All dogs must get time outside every day for their overall mental and physical health. Owners with a fenced-in backyard should have no problem meeting the Akiras' exercise needs. A jog or a brisk walk around the block at least once a day should meet their needs. Akitas are playful and love different types of fun games. Fetch, wrestling, hide-and-seek, and tug-of-war are some all-time favorites. These games can be played outside or inside.

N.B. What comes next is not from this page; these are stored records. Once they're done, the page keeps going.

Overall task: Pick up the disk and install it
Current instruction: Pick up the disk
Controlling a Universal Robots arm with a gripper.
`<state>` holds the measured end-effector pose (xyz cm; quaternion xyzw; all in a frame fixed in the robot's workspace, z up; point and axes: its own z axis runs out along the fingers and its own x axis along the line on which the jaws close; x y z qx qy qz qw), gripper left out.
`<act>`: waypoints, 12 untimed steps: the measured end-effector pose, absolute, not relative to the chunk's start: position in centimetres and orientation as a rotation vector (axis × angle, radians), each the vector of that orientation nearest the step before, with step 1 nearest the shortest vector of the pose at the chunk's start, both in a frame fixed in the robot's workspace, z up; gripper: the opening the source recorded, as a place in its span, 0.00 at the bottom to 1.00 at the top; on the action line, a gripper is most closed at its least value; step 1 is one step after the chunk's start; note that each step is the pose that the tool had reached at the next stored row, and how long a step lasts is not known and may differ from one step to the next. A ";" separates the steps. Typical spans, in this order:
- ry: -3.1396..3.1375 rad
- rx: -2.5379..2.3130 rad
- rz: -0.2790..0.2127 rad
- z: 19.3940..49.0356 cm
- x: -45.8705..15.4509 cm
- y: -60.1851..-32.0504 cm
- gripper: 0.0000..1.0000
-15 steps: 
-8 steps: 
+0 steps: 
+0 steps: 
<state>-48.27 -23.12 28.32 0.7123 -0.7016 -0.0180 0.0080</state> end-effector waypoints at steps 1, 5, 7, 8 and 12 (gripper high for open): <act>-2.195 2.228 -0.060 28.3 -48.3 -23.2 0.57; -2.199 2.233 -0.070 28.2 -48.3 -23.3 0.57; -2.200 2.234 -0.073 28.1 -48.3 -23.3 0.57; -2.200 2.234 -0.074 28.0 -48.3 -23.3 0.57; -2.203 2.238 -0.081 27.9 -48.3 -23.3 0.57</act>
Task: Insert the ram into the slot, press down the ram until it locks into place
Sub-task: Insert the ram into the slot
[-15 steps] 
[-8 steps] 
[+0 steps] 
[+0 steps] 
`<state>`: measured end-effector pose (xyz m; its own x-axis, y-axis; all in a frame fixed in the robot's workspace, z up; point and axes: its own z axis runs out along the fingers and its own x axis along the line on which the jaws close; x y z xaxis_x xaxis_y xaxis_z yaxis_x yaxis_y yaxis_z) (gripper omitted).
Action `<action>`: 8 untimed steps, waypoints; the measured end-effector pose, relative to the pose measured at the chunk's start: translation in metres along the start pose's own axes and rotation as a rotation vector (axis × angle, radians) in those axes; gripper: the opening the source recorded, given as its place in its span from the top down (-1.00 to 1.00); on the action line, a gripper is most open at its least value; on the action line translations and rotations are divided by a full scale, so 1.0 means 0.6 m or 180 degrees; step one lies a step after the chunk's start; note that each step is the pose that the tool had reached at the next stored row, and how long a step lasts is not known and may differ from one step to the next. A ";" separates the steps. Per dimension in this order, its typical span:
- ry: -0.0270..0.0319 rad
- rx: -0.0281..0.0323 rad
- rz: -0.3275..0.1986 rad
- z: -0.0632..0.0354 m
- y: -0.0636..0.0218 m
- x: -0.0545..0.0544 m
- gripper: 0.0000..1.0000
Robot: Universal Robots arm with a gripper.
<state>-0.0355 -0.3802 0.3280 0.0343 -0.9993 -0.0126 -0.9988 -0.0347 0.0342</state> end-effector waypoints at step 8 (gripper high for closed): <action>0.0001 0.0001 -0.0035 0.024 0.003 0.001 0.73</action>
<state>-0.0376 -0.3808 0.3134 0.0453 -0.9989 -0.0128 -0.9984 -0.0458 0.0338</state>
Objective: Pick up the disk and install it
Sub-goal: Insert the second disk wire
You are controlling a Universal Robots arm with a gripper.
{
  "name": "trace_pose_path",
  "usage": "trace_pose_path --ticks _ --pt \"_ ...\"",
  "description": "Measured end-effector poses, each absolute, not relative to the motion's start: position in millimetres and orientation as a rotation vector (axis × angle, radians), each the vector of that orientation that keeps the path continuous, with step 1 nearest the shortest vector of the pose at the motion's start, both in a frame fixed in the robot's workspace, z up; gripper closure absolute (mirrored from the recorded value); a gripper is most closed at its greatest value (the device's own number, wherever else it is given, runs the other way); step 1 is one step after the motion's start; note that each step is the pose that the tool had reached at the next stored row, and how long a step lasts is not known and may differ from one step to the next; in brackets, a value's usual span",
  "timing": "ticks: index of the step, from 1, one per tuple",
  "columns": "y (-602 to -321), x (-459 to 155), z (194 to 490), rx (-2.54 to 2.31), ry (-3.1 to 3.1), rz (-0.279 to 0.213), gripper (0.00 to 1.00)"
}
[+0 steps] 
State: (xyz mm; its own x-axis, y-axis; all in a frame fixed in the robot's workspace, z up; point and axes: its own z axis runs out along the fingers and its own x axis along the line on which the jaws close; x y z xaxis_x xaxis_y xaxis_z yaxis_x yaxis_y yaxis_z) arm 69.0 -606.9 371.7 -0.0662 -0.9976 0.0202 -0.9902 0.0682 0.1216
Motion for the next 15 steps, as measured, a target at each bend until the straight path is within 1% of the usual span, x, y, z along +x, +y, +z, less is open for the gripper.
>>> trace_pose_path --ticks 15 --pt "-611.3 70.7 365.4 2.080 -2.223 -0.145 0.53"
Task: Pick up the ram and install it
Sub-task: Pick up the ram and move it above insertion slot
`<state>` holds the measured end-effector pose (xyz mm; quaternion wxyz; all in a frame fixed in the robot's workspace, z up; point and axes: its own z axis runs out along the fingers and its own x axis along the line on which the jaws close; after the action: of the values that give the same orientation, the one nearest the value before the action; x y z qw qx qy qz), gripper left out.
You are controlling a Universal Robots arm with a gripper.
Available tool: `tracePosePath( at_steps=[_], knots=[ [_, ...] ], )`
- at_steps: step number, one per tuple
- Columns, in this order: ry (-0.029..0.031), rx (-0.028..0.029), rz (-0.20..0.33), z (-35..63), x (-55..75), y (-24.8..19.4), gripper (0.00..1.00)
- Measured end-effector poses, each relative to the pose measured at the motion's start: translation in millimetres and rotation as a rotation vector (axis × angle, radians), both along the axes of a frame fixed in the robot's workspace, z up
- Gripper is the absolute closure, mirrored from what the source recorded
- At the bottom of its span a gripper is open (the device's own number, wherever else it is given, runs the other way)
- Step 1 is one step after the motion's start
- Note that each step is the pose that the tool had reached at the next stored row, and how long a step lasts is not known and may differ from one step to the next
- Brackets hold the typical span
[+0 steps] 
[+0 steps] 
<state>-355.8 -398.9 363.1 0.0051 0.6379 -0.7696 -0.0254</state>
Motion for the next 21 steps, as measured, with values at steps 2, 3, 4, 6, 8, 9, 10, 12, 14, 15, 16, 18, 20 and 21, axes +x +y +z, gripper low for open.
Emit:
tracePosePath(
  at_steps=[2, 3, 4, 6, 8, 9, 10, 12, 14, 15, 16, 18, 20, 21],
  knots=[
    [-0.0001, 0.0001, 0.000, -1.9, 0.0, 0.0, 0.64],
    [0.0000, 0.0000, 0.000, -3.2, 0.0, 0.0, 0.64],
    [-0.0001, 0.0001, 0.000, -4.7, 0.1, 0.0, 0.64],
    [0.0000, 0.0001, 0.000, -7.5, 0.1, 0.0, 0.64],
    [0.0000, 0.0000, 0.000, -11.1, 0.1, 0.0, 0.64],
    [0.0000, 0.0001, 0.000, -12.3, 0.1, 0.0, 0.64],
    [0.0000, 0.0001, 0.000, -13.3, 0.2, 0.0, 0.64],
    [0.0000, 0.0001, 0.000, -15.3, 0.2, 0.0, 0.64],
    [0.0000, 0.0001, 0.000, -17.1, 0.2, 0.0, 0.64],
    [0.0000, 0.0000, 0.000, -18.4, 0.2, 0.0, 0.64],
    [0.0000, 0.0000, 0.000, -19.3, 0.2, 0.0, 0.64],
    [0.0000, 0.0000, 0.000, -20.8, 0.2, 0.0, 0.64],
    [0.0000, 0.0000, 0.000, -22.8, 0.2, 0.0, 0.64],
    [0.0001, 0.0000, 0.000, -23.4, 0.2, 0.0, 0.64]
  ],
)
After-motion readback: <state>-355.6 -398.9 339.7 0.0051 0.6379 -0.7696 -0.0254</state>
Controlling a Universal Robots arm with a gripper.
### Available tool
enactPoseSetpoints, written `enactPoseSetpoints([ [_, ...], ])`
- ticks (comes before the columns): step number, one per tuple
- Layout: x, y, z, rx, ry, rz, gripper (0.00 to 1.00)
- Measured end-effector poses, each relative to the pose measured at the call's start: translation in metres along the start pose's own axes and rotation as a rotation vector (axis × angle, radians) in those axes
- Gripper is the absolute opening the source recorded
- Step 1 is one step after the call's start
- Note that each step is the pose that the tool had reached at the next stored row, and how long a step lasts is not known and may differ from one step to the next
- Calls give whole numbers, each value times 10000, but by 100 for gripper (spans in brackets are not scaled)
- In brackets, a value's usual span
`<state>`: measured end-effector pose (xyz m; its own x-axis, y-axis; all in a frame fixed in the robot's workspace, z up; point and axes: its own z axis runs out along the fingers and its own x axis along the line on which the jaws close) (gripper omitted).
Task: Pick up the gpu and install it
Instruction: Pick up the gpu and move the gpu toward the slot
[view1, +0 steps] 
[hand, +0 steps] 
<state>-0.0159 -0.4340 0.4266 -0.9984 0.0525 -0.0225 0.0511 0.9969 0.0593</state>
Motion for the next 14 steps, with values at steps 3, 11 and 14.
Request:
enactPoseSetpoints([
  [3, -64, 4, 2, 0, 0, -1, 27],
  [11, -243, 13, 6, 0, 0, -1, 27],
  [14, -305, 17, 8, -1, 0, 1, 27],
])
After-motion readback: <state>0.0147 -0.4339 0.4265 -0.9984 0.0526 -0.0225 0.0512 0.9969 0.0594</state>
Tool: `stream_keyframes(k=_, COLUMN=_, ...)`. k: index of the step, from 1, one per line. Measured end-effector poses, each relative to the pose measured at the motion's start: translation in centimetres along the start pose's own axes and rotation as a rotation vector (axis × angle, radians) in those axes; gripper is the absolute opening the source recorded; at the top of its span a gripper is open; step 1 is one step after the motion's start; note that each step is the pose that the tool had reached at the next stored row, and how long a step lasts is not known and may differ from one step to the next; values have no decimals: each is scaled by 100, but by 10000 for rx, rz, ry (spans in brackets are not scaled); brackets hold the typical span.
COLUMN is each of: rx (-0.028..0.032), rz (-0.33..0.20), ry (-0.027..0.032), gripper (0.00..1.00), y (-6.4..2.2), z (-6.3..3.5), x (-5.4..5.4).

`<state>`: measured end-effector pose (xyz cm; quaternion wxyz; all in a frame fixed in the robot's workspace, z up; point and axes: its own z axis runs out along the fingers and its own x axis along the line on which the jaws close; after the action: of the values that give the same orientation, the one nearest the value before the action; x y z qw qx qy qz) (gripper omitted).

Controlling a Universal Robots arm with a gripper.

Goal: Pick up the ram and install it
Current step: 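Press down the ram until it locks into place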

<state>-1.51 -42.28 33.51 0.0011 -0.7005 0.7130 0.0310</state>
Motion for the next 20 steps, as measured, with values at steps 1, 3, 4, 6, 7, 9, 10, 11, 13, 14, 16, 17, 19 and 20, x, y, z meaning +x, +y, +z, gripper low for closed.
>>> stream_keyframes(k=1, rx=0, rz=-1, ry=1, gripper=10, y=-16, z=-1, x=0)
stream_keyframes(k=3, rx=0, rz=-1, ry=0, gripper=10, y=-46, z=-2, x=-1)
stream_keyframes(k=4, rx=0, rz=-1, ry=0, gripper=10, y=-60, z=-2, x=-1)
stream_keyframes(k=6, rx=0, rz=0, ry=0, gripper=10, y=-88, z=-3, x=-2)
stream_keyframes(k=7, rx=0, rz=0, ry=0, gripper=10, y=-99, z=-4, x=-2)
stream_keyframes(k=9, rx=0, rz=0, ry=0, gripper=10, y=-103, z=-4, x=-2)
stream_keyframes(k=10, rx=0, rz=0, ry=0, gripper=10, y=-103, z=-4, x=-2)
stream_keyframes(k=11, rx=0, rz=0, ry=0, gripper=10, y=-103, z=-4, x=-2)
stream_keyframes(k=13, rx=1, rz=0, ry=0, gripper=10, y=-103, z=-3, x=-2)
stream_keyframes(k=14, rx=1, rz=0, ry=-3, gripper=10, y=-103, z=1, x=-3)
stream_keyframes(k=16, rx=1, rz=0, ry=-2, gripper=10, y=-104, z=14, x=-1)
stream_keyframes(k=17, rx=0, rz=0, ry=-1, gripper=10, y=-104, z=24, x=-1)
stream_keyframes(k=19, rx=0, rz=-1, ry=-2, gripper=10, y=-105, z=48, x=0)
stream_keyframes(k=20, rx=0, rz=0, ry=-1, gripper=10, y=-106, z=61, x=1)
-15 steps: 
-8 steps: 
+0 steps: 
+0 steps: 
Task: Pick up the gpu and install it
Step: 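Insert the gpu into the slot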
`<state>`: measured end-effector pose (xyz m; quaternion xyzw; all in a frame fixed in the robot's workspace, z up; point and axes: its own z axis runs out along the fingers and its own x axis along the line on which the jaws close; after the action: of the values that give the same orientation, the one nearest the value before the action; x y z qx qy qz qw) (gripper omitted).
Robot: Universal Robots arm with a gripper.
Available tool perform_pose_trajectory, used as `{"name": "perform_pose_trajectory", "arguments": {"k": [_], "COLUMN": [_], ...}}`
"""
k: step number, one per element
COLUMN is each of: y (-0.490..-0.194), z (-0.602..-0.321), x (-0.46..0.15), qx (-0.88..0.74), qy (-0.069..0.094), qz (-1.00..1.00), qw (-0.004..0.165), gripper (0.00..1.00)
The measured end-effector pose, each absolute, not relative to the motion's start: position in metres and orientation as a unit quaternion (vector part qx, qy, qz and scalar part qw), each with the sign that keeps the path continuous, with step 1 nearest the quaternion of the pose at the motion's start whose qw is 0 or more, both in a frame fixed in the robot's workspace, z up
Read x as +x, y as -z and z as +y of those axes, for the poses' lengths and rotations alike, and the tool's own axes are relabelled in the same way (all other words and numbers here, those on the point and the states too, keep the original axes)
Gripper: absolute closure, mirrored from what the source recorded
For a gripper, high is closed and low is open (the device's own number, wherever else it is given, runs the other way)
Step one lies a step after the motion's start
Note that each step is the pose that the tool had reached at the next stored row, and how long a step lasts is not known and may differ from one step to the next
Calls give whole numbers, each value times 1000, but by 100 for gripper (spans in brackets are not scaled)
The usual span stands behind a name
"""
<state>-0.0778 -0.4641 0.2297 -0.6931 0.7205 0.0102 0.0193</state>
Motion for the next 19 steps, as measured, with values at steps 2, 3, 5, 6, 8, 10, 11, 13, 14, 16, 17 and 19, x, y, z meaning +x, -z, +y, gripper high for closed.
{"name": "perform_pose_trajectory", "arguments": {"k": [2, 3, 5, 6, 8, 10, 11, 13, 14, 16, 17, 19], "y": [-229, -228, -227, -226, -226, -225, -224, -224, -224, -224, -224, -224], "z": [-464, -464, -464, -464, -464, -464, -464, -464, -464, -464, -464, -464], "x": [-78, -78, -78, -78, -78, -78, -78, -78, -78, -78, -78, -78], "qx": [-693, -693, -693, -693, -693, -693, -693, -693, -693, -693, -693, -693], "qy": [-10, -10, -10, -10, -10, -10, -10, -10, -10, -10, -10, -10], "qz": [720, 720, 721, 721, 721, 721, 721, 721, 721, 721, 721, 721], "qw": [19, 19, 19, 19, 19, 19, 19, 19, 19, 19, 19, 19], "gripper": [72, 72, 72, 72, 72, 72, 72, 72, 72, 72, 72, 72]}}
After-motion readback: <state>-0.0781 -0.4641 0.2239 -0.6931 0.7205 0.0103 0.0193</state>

The Akita will do well on any type of high-quality dog food. Commercial dog food or home-prepared food is recommended with your veterinarian's approval. According to the PetMD website, some studies have shown that dry food is overall more beneficial to dogs' health than a canned food diet, especially kibbles that are larger. One study found that increasing the kibble size by 50% resulted in a 42% decrease in the accumulation of dental tartar. Supplementing their food with a daily dental chew can further help oral hygiene. However, if the veterinarian says the dog is lean and needs to put on some weight, incorporating canned meals with their dry food diet works well. However, a diet that consists of purely wet food can make stools loose, not always!
It is very important to select age-appropriate food for your dog (puppy, adult, or senior). Dogs' nutritional needs vary slightly with age. Typically, a pups' food contains more calories, while a senior dog's food usually contains fewer calories and more fiber. As dogs age, they need to consume fewer calories (than a puppy). Some breed experts recommend that Akitas aged seven years and older receive light or less calorie-dense food to prevent the possible onset of kidney disease and potential obesity. Treats should be given in moderation and according to instructions. If your dog is obese, speak to your veterinarian to learn about weight and diet options. To keep your dog in optimal health, learn about which human foods are safe or unsafe for canine consumption. Make sure your dog gets plenty of freshwaters every day! Multiple water sources are encouraged.